PBS NewsHour’s â5 STORIESâ features the most interesting stories from around the world that you may have missed.
In the following this week:
Painter creates valuable works of art from discarded flip-flops
Ivory Coast painter Aristide Kouame turns waste into art – one flip-flop at a time.
Kouame combs through plastic rubbish washed up on the beaches of Abidjan and looks for discarded rubber flip-flops. He then meticulously carves them to create collages that will sell for more than $ 1,000.
According to the United Nations, more than 14 million tons of plastic waste enter the world’s oceans every year. Through art, Kouame helps give some of them a second life. “I’m an artist, and by picking up this rubbish, I’m removing this burden on nature,” Kouame told Reuters.
Kouame’s works range from portraits of civil rights activists to abstract depictions of climate change, COVID-19 and wealth inequality. Kouame’s flip-flop artwork has been exhibited in galleries in West Africa and Europe.
Volatile chemicals in household products linked to premature death
Common chemicals in household products could be responsible for up to 900,000 premature deaths each year, according to a July study of atmospheric chemistry and physics. The estimate is more than ten times what scientists previously thought.
Cleaning and personal care products, pesticides, and paints all emit so-called volatile organic compounds, or VOCs, into the air. Whenever you smell a product that you use, it is likely some type of VOC.
The problem is, some of these VOCs can turn into stickier, larger compounds called anthropogenic secondary organic aerosols, or ASOAs. And, according to the American Lung Association, prolonged exposure to particulate matter like ASOAs has been linked to decreased lung function, lung cancer, and cardiovascular disease.
And the solution to the problem will not be solved by removing the products from a single household. The study found that concentrations of ASOA in 11 urban areas around the world correlate with increased use of man-made VOCs in those regions.

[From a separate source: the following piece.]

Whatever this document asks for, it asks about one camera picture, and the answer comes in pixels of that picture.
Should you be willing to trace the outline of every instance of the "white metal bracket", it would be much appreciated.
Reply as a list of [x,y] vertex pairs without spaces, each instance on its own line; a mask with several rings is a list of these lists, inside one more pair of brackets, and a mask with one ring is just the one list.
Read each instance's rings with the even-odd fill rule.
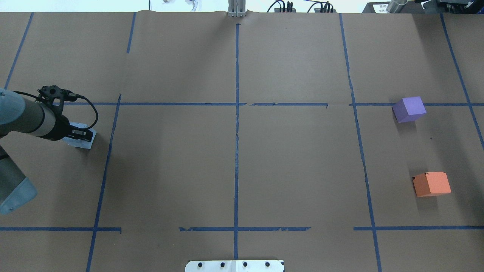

Regulations have historically restricted certain types of VOCs, but most regulations only apply to products such as cars and trucks, not household products, which were examined in this study. The scientists behind the new research hope that regulators will start investigating which VOCs in household products should be replaced in order to improve air quality for everyone.
Underwater eruption forms new island
Japan literally grew this month.
When the Japanese Coast Guard observed an underwater volcanic eruption from the air in early August, they discovered a newly formed island.
The C-shaped island, about half a mile in diameter, was discovered about 750 miles south of Tokyo near Iwo Jima.
Since 1904, the same Fukutoku-Okanoba volcano has formed three more islands, all of which eventually sank again under the ocean due to wave erosion. According to the Japanese Coast Guard, an island that was formed after an eruption in 1986 disappeared after only about two months.
Should the new property survive and be recognized as a naturally formed island by international standards, it could be added to Japan’s territory.
Suspicious fake COVID vaccination cards arrive in the US
Earlier this month, workers at the Memphis port flagged a suspicious shipment from Shenzhen, China. The description was simply: “PAPER CARD, PAPER”.
Inside were 51 fraudulent, low-quality COVID-19 vaccination cards – the 15th of its kind marked by U.S. Customs and Border Protection officials that night.
During the fiscal year, CBP officials in Memphis confiscated more than 3,000 counterfeit vaccination cards in more than 120 packages. And Memphis is not alone. Another 3,000 were seized in Anchorage, Alaska. All of them are of poor quality and contain typographical and other typographical errors.
According to the FBI, buying, selling, or using a fake COVID-19 vaccination card outside of the black market is a criminal offense that can result in fines or prison terms of up to 20 years. The office also suggests that individuals keep photos of their legitimate vaccination cards off social media to prevent counterfeiting.
Josephine Baker honored posthumously in the Paris Pantheon
Almost 50 years after her death, the singer and dancer Josephine Baker is making history again. French President Emmanuel Macron confirmed on Sunday that she will be the first black woman to be inducted into the Pantheon mausoleum, France’s highest honor.
The Pantheon in Paris is the final resting place of great writers, scientists, politicians and other famous French historical figures.
American-born Baker will only be the sixth French woman to enter the Pantheon. She received French citizenship after marrying industrialist Jean Lion in 1937.
Baker was best known for her singing and dance numbers, some of which were considered provocative in the 1930s.
But Baker also worked for the French Resistance during World War I, using her celebrity status to gather information about German troop movements before handing it down in notation.
Baker’s body will actually remain buried in Monaco, where it was originally buried, but will be revealed in the Pantheon during a ceremony on Jan.